Après le transfert, démontez la pile de transfert, collectez la membrane et placez-la dans une boîte de Petri carrée. Ensuite, effectuez le blocage de la membrane en ajoutant 15 millilitres d’une solution de lait écrémé à 5% et incuber la membrane sur un agitateur à bascule à 50 à 70 RPM à température ambiante pendant une heure. Après l’incubation, retirer la solution bloquante, ajouter 10 millilitres de la solution d’anticorps diluée et incuber pendant deux heures à température ambiante ou quatre degrés Celsius pendant une nuit sur un agitateur à bascule, comme démontré précédemment.
Ensuite, recueillez la solution d’anticorps et lavez la membrane en ajoutant 15 millilitres de TBST à la membrane sur un agitateur à bascule à température ambiante pendant 10 minutes. Jetez le TBST. Répétez le lavage avec 15 millilitres de TBST trois fois.
Ajouter 10 millilitres de la solution d’anticorps conjugués HRP secondaire diluée. Incuber sur un agitateur à bascule à température ambiante pendant une heure. À la fin de l’incubation, une fois la solution d’anticorps retirée, laver la membrane en ajoutant 15 millilitres de TBST sur un agitateur à bascule à température ambiante pendant 10 minutes.
Après avoir terminé les étapes de lavage et retiré le TBST, ajoutez 10 millilitres du substrat HRP haute sensibilité. Laissez-le reposer à température ambiante pendant une minute. Retirez la membrane du substrat.

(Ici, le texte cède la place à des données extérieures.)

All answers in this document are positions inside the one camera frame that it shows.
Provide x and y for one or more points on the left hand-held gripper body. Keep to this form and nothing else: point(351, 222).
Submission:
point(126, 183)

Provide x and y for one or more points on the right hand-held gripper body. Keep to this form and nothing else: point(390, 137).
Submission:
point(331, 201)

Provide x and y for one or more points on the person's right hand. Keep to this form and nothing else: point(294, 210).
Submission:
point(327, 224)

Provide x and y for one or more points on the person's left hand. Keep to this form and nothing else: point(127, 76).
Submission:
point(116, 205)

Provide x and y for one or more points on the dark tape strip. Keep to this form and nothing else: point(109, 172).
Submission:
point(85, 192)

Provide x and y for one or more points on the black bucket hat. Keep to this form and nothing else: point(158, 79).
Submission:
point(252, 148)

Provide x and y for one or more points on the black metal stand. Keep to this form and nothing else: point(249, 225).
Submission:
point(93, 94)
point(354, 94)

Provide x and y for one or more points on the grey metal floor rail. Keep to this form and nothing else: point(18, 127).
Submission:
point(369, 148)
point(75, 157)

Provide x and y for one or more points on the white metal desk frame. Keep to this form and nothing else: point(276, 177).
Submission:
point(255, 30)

Passez directement à l’imagerie à l’aide d’un imageur à chimiluminescence avec le bac trans blanc accessoire inséré en position inférieure. Exposez la membrane à l’aide du mode d’exposition automatique. Les caspases pro et activées 1, 11, 3, 7, 8 et 9 chez les mutants de type sauvage et ZBP1 après une infection par le virus de la grippe A, les mutants de type sauvage et AIM2 après infection à HSV1, et l’infection à Francisella novicida, ou les BDM mutants de type sauvage et NLRP3 après lipopolysaccharide et stimulation ATP sont analysés.
Les cellules dépourvues de capteurs PANoptosis en amont ne subissent pas de mort cellulaire robuste en réponse aux stimuli inducteurs de PANoptosis apparentés. L’infection par le virus de la grippe A induit la formation du ZBP1-PANoptosome et les cellules déficientes en ZBP1 sont significativement protégées contre la mort cellulaire pendant l’infection par le virus de la grippe A. De même, les infections à HSV1 et Francisella novicida induisent la formation du panoptosome AIM2, et les cellules déficientes en AIM2 ne subissent pas de mort cellulaire robuste en réponse à ces infections.

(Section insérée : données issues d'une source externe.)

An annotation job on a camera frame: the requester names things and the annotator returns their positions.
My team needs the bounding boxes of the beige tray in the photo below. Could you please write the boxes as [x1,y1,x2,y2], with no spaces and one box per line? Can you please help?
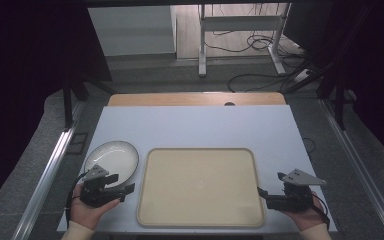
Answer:
[136,147,266,228]

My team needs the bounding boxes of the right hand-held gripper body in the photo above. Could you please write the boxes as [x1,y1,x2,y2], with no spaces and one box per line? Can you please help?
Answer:
[265,168,328,214]

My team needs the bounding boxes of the person's left hand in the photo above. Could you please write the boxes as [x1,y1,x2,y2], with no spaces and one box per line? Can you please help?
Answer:
[69,182,121,231]

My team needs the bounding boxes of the dark curtain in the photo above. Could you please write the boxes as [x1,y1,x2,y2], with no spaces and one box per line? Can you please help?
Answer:
[282,0,384,169]
[0,0,113,216]

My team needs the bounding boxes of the thin black cable loop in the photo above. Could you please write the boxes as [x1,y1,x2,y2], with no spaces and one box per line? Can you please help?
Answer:
[301,136,317,156]

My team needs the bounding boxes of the person's right hand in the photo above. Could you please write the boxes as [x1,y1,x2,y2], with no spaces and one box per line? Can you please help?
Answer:
[281,191,328,232]

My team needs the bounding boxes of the black floor cables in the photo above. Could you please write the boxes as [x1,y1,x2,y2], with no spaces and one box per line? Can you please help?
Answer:
[202,30,311,94]

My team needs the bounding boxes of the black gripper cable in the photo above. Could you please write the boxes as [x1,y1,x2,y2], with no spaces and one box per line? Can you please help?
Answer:
[311,193,331,230]
[64,171,90,230]

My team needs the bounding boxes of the white panel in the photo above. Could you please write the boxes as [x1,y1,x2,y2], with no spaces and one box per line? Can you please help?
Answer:
[87,5,178,57]

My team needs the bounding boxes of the white plate with dark rim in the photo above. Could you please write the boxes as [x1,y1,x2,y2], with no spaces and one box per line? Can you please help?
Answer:
[83,140,140,186]

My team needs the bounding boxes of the white power strip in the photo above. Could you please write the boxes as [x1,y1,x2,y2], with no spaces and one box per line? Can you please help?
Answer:
[293,68,313,84]

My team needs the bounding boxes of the black metal stand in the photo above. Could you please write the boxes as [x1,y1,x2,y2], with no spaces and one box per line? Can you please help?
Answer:
[315,64,348,131]
[61,71,118,132]

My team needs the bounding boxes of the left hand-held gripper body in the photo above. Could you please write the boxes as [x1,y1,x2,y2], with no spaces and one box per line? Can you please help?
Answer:
[79,163,127,209]

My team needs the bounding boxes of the white metal desk frame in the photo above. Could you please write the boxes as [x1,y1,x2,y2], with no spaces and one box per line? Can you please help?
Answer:
[197,3,293,78]

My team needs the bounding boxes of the aluminium rail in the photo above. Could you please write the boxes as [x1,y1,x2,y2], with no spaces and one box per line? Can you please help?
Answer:
[11,99,85,240]
[318,98,384,240]

Les cellules dépourvues de capteurs d’inflammasome en amont sont protégées de la mort cellulaire en réponse à leurs stimuli respectifs, et les cellules déficientes en NLRP3 ne subissent pas la mort cellulaire en réponse au lipopolysaccharide et à l’ATP. Il est important de se rappeler de préparer un mélange des deux lysats cellulaires pour déterminer une caspase spécifique. Après le chargement du jet, l’échantillon lumineux doit être stocké à moins 20 degrés pour maintenir l’intégrité des objectifs de la caspase pour le suivi En conjonction avec ce protocole, l’imagerie de mort cellulaire en temps réel ou les tests LDH peuvent être utilisés pour surveiller l’exécution de la mort cellulaire, et ELIZA peut être utilisé pour vérifier la libération de cytokines ou d’AMPIM à partir de cellules subissant différents types de mort cellulaire.